Regards féministes
À nos amies
Chronique douce de fin d’été (envers et contre la haine de Donald Trump), sur les femmes et l’amitié.
Je n’oublierai jamais ma première meilleure amie. La toute première fois où j’ai aimé une autre fille à la folie. J’avais 10 ans. Je trouvais que c’était la plus intelligente et la plus belle. On s’entendait sur tout. On faisait tout ensemble. Ce que j’ai connu avec elle, j’ai cherché à le vivre encore et encore tout au long de ma vie, parce que c’était ce qu’il y avait de plus précieux.
Après elle, il y en a donc eu d’autres, des filles, des femmes rencontrées au fil des ans, partout où j’ai vécu et jusqu’à tout récemment, et avec qui j’ai connu le corps-à-corps de la vie. Un partage qui n’est ni familial, ni sororal, ni conjugal, et qui est cette autre chose que peut être l’amitié entre femmes.
L’amitié entre femmes est un lieu commun du cinéma, de la télévision et de la littérature (entre autres écrites par des femmes, mais pas uniquement). C’est une dimension importante de la pensée féministe, les mouvements de femmes étant constitués – entre autres – d’amies, et l’amitié sous-tendant, depuis toujours, la mobilisation politique féministe.

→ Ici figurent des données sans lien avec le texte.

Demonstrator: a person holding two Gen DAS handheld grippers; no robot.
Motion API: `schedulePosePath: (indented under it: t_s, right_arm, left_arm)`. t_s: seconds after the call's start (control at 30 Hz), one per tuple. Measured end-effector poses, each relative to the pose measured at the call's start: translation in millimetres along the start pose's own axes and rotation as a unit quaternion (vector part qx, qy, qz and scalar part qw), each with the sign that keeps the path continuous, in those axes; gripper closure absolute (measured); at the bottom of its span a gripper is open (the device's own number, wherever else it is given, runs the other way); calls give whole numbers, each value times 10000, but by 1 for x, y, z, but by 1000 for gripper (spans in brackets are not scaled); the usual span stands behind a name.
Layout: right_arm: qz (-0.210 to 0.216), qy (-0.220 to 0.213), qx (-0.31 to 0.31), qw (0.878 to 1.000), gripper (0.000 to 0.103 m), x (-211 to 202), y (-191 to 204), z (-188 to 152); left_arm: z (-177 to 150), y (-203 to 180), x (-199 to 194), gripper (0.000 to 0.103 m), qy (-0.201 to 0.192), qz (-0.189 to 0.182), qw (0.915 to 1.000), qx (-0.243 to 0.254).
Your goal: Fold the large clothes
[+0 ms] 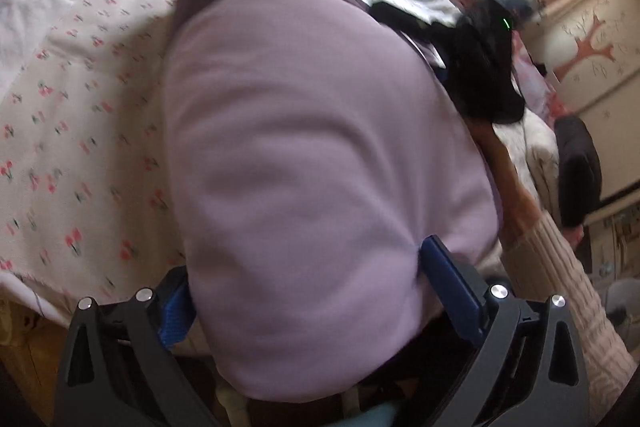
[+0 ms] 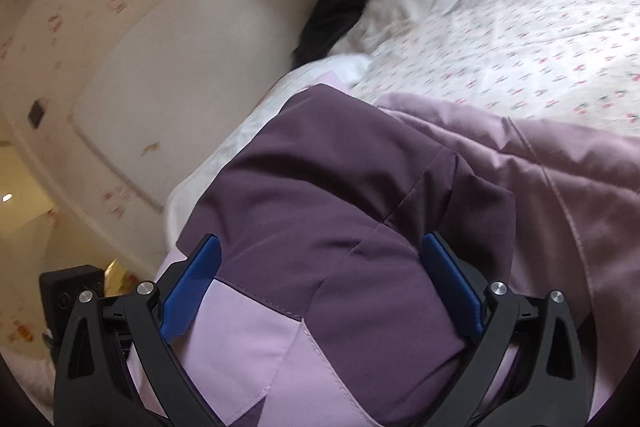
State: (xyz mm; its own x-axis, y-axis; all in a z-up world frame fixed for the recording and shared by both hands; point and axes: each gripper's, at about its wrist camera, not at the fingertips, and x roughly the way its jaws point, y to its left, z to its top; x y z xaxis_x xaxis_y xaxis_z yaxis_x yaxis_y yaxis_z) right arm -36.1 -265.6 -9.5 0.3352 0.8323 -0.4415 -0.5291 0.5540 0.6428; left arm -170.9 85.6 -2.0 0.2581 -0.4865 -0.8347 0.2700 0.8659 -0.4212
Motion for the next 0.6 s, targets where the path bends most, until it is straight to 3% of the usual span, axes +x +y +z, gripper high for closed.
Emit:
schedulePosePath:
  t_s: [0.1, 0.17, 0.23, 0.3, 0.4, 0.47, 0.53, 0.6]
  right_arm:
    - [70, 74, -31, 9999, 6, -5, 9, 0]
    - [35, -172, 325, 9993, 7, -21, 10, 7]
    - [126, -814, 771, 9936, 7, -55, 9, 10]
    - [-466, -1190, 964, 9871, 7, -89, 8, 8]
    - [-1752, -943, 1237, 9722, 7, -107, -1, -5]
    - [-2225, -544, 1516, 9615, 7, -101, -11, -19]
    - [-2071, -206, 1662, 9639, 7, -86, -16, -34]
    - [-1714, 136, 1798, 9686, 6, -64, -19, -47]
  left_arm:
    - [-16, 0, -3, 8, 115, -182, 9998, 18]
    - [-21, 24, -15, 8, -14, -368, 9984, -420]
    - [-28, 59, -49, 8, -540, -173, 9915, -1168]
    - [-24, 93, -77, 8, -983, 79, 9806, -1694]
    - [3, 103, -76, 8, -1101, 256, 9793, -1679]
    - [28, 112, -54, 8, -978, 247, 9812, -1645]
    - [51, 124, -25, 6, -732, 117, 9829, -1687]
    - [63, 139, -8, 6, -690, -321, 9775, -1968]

Ainsi, je veux réfléchir rapidement à l’amitié entre femmes comme lieu du politique. Je veux penser ce que ça veut dire des femmes ensemble. Des femmes au sens que donne Monique Wittig à la catégorie lesbienne : c’est-à-dire des femmes qui ne sont pas des femmes parce qu’elles ne sont pas les femelles des hommes. Et j’ajouterais : des femmes qui sont des femmes parce qu’elles sont féministes.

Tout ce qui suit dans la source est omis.